Example 3: Read File from S3
operation: read
path: "s3://my-bucket/documents/{{ input.document_id }}.pdf"
cloud_storage: s3
Example 4: Read Multiple Files (List + Loop)
operation: list
path: "/data/{{ input.date }}"
pattern: "*.json"
Output:
{
"files": [
"/data/2025-02-10/file1.json",
"/data/2025-02-10/file2.json",
"/data/2025-02-10/file3.json"
],
"count": 3
}
Loop through files and process each one!
File Writing Examples
Example 1: Generate and Save Report
When to use: Create files for download, archiving, or sharing.
Incoming data:
{
"report_id": "RPT-001",
"content": "Sales Report for Q1 2025\n\nTotal: $500,000\n..."
}
File Operations Configuration:
operation: write
path: "/reports/{{ input.report_id }}.txt"

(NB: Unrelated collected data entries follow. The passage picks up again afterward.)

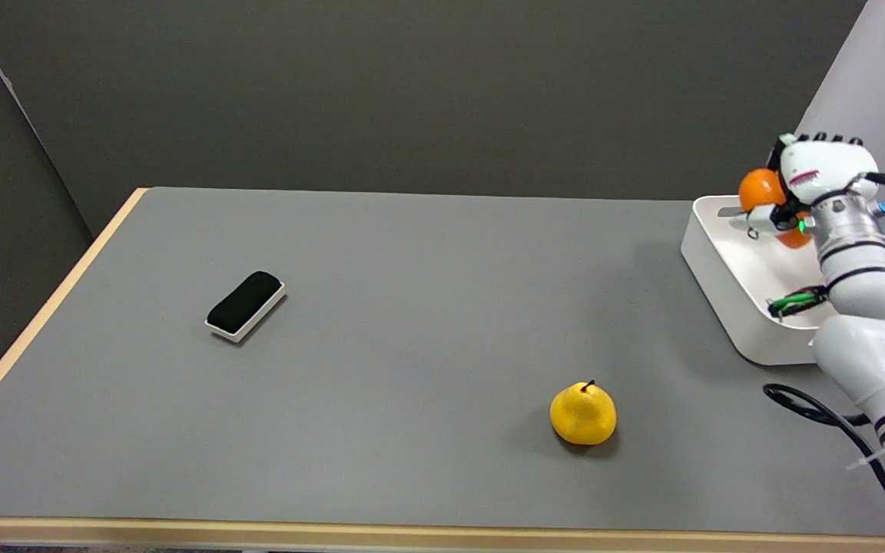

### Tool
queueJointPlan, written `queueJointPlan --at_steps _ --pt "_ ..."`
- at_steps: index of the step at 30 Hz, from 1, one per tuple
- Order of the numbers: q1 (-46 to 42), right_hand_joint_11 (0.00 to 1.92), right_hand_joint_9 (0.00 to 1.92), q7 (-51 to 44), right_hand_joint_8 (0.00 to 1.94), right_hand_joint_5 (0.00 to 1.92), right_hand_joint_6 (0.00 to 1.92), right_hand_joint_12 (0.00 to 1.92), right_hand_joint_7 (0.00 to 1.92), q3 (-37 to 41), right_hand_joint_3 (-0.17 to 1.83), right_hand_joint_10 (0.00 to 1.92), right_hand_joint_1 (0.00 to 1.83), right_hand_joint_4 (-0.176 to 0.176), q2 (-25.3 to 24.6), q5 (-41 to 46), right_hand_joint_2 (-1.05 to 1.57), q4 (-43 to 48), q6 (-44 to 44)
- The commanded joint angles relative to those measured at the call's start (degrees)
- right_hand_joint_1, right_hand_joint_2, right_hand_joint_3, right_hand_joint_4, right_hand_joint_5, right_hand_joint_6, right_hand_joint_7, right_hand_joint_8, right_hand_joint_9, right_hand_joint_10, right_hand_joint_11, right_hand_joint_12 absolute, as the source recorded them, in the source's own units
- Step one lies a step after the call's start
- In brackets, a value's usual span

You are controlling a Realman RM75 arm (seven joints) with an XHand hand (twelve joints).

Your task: Place mango into white box.

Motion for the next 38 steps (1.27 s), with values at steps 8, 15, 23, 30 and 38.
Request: queueJointPlan --at_steps 8,15,23,30,38 --pt "-4.07 0.19 0.13 1.59 0.27 0.11 0.35 1.44 0.13 -9.32 0.9 0.71 0.36 0.043 5.23 28.56 0.61 -8.49 9.12" --pt "-4.07 0.01 0.0 9.01 0.0 0.01 0.17 1.15 0.0 -14.9 0.87 0.33 0.19 0.045 7.97 34.02 0.53 -6.72 17.58" --pt "-4.82 0.0 0.0 23.2 0.0 0.0 0.1 0.86 0.0 -23.56 0.92 0.13 0.23 0.033 8.42 33.23 0.58 10.33 25.73" --pt "1.23 0.0 0.06 24.46 0.21 0.08 0.3 1.05 0.1 -43.0 0.99 0.57 0.16 0.061 9.24 29.24 0.62 22.33 26.9" --pt "2.72 0.03 0.13 24.91 0.28 0.14 0.39 1.11 0.21 -54.5 1.01 0.61 0.11 0.063 7.9 28.81 0.69 27.03 28.66"
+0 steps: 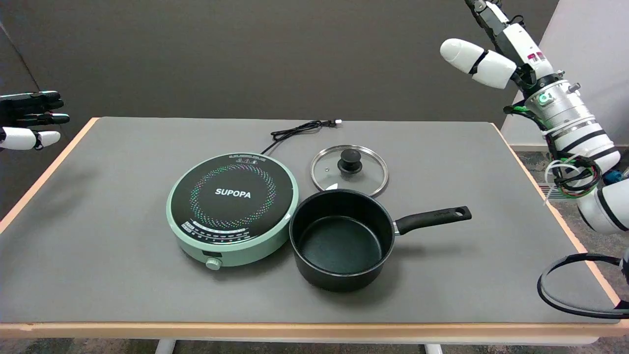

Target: Pick up the pot.

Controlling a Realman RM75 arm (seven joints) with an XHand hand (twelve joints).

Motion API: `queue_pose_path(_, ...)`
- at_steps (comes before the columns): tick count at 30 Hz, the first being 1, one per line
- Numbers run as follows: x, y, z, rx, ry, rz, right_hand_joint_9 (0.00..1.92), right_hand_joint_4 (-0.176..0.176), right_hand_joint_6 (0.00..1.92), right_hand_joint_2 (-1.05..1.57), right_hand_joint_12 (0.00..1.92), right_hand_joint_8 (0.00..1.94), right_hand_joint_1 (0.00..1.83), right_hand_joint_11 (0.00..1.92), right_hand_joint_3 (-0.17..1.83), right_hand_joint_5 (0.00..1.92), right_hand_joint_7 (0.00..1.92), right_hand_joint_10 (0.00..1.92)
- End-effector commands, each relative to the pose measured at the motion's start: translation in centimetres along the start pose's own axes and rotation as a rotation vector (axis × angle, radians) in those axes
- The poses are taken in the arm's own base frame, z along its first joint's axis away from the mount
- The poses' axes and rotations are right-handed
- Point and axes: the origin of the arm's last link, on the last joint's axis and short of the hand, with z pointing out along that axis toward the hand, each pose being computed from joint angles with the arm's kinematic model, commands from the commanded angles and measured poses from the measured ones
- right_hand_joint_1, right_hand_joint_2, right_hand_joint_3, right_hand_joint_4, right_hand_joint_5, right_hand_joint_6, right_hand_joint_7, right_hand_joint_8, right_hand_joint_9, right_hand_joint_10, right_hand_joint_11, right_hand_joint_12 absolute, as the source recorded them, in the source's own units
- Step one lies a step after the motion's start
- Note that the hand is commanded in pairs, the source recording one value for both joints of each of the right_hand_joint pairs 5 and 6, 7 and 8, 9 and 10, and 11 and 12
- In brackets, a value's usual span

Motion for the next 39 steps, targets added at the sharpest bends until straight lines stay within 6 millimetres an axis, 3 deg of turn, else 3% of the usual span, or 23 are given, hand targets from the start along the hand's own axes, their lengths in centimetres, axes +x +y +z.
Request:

content: "{{ input.content }}"
Creates /reports/RPT-001.txt for download!
Example 2: Save JSON to File
operation: write
path: "/exports/{{ input.export_id }}.json"
content: "{{ input.data | json }}"
Example 3: Write to Cloud (S3)
operation: write
path: "s3://backups/{{ input.backup_date }}/data.json"
cloud_storage: s3
content: "{{ input.data | json }}"
Perfect for automated backups!
File Movement Examples
Example 1: Move Processed File
operation: move
path: "/inbox/{{ input.filename }}"
destination: "/processed/{{ input.filename }}"
Processed → move to archive folder.
Example 2: Copy File
operation: copy
path: "/source/template.docx"
destination: "/output/{{ input.document_id }}.docx"
Create file from template!
Common File Patterns
Pattern 1: Upload, Read, Process
Start (file upload)
↓
File Operations (read)
↓
Data Parser (parse CSV/JSON)
↓
Loop (for each record)
├─ Transform
├─ Validate
├─ Database Insert
└─ Next
↓
File Operations (move to processed folder)
↓
Notification (email summary)
Pattern 2: Generate and Download
Start (user request)
↓
AI Agent or Code (generate content)
↓
File Operations (write to disk)
↓
HTTP Response (send file to user)
PDF Operations Node
When to use: When you need to generate, merge, split, parse, or encrypt PDFs.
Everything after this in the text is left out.